Filmmaking and experimental work

In addition to criticism, Taubin produced experimental films and videos that intersect with avant-garde practices and gallery exhibition. Her moving-image work engaged practices related to artists and filmmakers such as Gerard Malanga, Kenneth Anger, Yvonne Rainer, Maya Deren, Hollis Frampton, and Michael Snow, and was presented in contexts connected to MoMA PS1, Kunsthalle Basel, Documenta, and Venice Biennale. Taubin's films explored performance, found footage, and structural editing, aligning with currents in Fluxus, Situationist International, and structural film movements.

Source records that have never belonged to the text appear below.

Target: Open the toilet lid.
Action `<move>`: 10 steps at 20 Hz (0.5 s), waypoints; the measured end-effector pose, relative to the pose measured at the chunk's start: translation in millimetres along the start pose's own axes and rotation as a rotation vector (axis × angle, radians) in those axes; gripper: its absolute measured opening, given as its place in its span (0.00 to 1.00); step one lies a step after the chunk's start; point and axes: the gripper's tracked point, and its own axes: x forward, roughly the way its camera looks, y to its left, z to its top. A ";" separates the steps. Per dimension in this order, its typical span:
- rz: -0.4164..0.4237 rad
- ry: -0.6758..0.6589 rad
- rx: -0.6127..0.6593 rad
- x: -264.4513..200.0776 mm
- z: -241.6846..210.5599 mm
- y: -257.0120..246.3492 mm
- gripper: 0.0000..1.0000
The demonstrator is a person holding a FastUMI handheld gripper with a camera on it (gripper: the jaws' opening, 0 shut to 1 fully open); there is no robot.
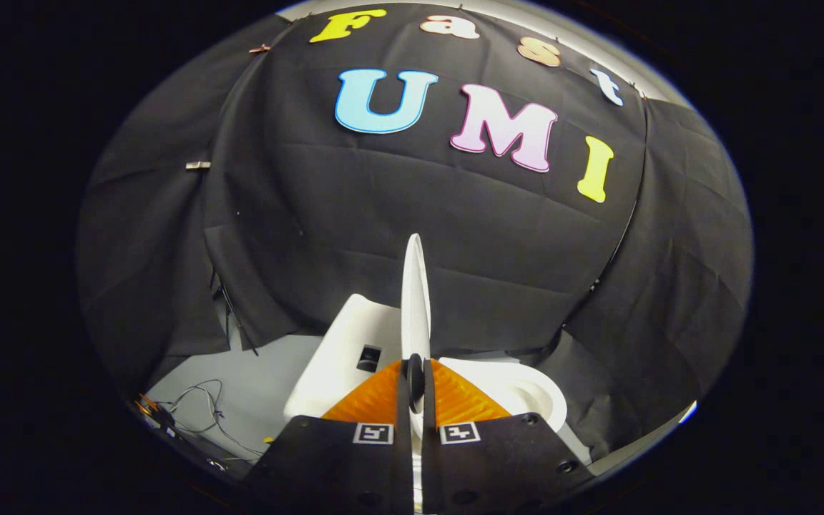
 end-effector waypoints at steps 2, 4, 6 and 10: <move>-0.016 -0.002 -0.033 -2.3 1.1 -2.1 0.09; -0.032 -0.009 -0.030 -2.1 4.4 -13.4 0.09; -0.020 -0.010 0.003 -5.1 4.0 -18.8 0.10; -0.022 -0.042 0.040 -14.5 15.2 -38.5 0.30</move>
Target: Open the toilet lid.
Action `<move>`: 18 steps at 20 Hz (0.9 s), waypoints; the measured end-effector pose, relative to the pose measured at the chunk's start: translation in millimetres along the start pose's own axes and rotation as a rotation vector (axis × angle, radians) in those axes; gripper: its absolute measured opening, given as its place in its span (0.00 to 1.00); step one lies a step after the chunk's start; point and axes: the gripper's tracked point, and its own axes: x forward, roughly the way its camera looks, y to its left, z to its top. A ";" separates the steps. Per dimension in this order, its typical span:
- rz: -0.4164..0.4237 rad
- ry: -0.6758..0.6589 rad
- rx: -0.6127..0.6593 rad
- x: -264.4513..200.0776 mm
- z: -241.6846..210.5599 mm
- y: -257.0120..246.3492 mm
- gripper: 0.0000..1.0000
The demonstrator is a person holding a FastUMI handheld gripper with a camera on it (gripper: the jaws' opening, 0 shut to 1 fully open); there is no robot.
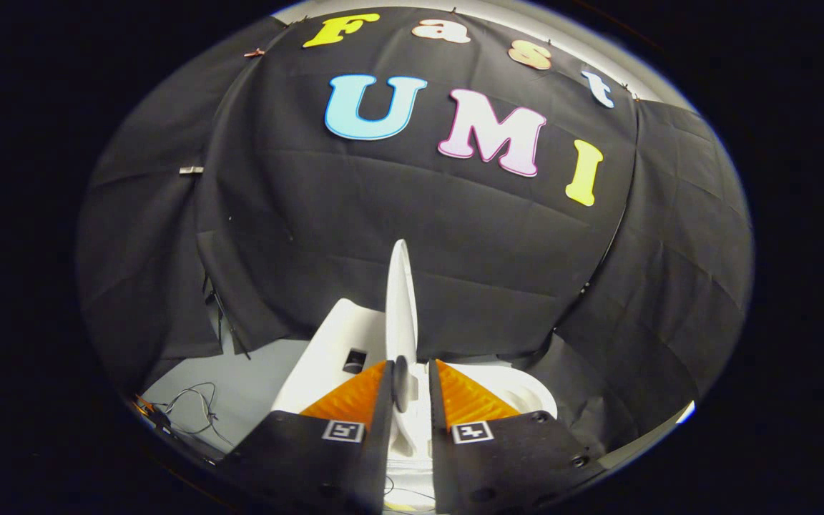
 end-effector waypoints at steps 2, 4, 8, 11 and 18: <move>0.030 0.001 0.012 -2.2 0.8 -1.2 0.57; 0.069 0.008 0.025 -2.1 2.1 -3.3 0.85; 0.096 -0.016 0.036 -23.8 9.6 -19.2 0.98; 0.114 -0.054 0.056 -41.0 22.8 -34.1 0.98; 0.117 -0.157 0.091 -88.3 54.2 -78.0 0.99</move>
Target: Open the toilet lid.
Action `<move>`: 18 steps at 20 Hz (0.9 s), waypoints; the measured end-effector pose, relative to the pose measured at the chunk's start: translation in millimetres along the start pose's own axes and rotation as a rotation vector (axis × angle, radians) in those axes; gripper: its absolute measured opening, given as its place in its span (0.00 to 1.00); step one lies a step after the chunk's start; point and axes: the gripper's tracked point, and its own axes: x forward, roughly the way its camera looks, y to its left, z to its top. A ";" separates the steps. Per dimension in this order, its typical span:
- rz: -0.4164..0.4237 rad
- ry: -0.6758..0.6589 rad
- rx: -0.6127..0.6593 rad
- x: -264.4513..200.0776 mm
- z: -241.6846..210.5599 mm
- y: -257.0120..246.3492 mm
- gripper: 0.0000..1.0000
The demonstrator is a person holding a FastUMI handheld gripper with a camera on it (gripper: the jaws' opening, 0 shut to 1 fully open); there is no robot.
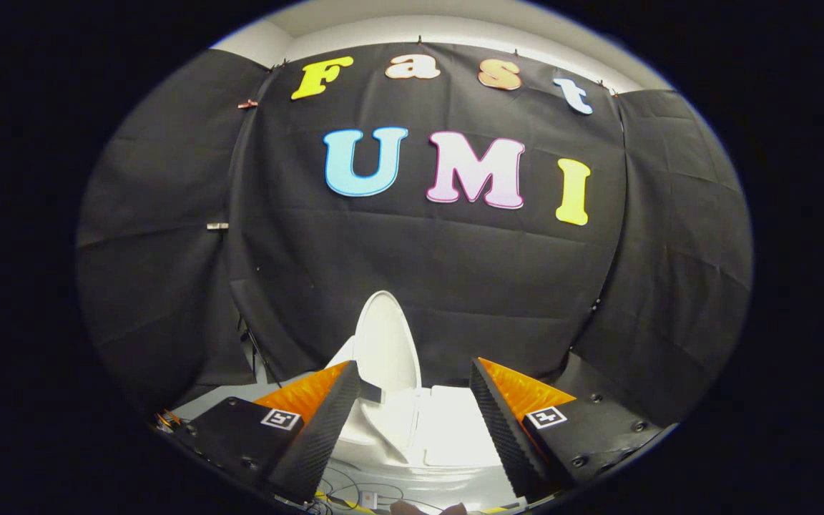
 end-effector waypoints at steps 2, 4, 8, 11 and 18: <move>-0.009 -0.034 0.011 -15.8 12.7 -16.1 0.98; -0.018 -0.061 0.027 -31.7 22.9 -32.2 0.98; -0.061 -0.118 0.033 -62.8 42.4 -74.1 0.98; -0.089 -0.153 0.042 -85.5 51.3 -106.0 0.98; -0.138 -0.211 0.076 -132.2 59.4 -174.0 0.98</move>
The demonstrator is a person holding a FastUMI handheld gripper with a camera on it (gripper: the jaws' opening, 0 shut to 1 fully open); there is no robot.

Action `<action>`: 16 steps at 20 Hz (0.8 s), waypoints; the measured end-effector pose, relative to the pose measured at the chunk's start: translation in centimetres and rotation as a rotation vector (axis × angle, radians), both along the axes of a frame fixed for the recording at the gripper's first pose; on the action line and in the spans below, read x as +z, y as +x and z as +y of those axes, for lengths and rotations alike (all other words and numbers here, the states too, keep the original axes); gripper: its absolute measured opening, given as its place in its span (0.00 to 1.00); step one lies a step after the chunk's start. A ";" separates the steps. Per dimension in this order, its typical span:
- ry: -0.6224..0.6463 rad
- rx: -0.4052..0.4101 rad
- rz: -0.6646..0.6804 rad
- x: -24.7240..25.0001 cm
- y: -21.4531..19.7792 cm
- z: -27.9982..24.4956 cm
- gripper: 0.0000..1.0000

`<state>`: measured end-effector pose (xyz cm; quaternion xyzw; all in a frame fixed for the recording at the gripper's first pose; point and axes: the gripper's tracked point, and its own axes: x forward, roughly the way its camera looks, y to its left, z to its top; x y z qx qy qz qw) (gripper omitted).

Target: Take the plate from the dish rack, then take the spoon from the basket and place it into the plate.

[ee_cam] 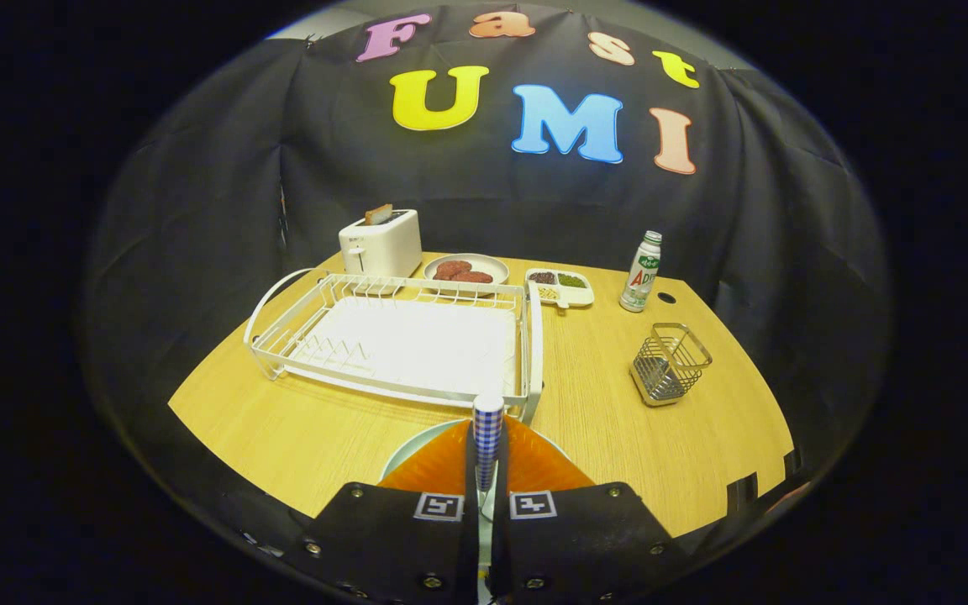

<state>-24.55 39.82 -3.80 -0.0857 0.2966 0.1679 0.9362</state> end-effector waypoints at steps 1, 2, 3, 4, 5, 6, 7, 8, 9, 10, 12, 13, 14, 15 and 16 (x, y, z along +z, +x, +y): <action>0.003 0.006 0.010 -0.3 -0.2 0.1 0.06; 0.011 0.010 0.020 -0.6 -0.3 0.1 0.06; 0.016 0.012 0.029 -0.9 -0.4 0.2 0.06; 0.018 0.010 0.037 -1.0 -0.5 0.1 0.08; 0.025 0.010 0.040 -0.9 -0.5 0.0 0.08; 0.025 0.006 0.041 -1.0 -0.3 0.0 0.11; 0.027 0.004 0.043 -1.0 -0.3 0.0 0.11; 0.030 0.004 0.047 -1.0 -0.2 0.0 0.11; 0.031 0.003 0.045 -0.9 -0.1 0.1 0.11; 0.032 0.002 0.046 -0.9 0.1 0.0 0.13; 0.034 -0.008 0.050 -0.9 0.2 -0.2 0.13; 0.036 -0.014 0.052 -0.9 0.3 -0.4 0.14; 0.042 -0.019 0.055 -0.9 0.3 -0.5 0.14; 0.048 -0.022 0.055 -0.6 0.4 -0.5 0.15; 0.048 -0.026 0.052 -0.6 0.6 -0.7 0.22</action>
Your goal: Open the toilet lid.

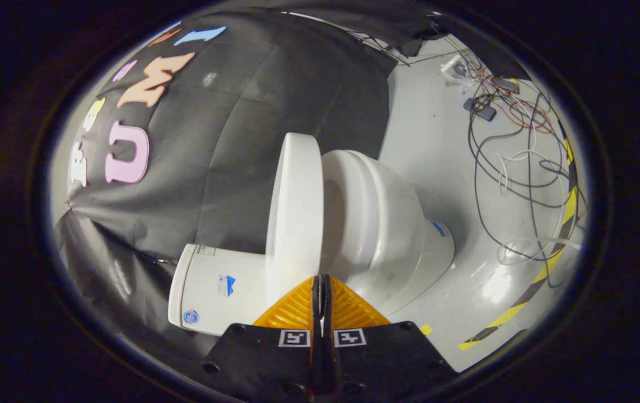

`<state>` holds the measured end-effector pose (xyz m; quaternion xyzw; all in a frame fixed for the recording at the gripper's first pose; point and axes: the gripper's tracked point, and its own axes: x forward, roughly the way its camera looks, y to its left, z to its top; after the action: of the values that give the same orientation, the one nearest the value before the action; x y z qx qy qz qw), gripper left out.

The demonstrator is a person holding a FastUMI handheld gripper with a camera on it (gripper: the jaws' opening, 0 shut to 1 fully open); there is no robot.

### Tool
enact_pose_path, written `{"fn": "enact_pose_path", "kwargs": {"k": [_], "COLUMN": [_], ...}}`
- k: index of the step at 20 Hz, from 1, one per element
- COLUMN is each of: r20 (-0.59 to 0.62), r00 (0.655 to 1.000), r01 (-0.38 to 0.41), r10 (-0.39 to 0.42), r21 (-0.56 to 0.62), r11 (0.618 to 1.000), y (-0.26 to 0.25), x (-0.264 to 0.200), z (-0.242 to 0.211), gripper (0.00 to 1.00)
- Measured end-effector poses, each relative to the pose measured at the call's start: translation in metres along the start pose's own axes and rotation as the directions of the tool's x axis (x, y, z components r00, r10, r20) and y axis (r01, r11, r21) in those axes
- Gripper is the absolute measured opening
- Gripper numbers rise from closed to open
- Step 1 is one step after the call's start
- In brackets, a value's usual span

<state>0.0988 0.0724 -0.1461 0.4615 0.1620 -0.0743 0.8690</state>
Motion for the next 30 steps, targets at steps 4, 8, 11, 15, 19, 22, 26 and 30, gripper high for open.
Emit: {"fn": "enact_pose_path", "kwargs": {"k": [4, 8, 11, 15, 19, 22, 26, 30], "r20": [0.001, 0.082, 0.114, 0.159, 0.208, 0.228, 0.25, 0.268], "r00": [0.999, 0.996, 0.992, 0.986, 0.976, 0.972, 0.966, 0.96], "r01": [0.049, 0.042, 0.062, 0.077, 0.102, 0.099, 0.132, 0.162], "r10": [-0.05, -0.039, -0.051, -0.052, -0.061, -0.048, -0.065, -0.076], "r21": [-0.082, -0.033, -0.089, -0.152, -0.194, -0.215, -0.266, -0.317], "r11": [0.995, 0.999, 0.994, 0.985, 0.976, 0.972, 0.955, 0.934], "y": [0.021, 0.05, 0.067, 0.096, 0.122, 0.141, 0.148, 0.156], "x": [-0.01, -0.018, -0.021, -0.027, -0.033, -0.035, -0.035, -0.036], "z": [0.006, 0.011, 0.01, 0.011, 0.006, 0.001, 0.0, -0.003], "gripper": [0.01, 0.01, 0.01, 0.01, 0.01, 0.01, 0.02, 0.01]}}
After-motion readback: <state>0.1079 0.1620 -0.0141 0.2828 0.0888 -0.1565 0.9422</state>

Collaborations and dialogues with filmmakers including Nan Goldin, Laurie Anderson, John Cage, and Robert Frank informed her approach to sound, image, and temporality.

Teaching and curatorial activities

Taubin taught film history, criticism, and aesthetics at universities and art schools linked to New York University, Columbia University, School of Visual Arts, Pratt Institute, and specialized programs associated with Bard College and The Cooper Union. She curated programs and retrospectives for organizations and venues such as Film Forum, Museum of Modern Art, The Kitchen, Anthology Film Archives, and international festivals including IFFR and BFI Southbank. Her teaching emphasized close reading of film form and the politics of representation, bringing into conversation filmmakers and theorists like Hito Steyerl, Trinh T. Minh-ha, Gina Prince-Bythewood, Ousmane Sembène, and Ava DuVernay.

Awards and recognition

Taubin's contributions to film criticism and experimental cinema earned recognition from cultural institutions, peer organizations, and festival committees. Her essays and curatorial efforts were acknowledged by programs affiliated with National Endowment for the Arts, Rockefeller Foundation, Guggenheim Foundation, Ford Foundation, and awards connected to Cinema Eye Honors, National Society of Film Critics, and National Board of Review. Retrospectives and anthologies including her work have been mounted or cited by archives such as Library of Congress, British Film Institute, and Cinémathèque Française.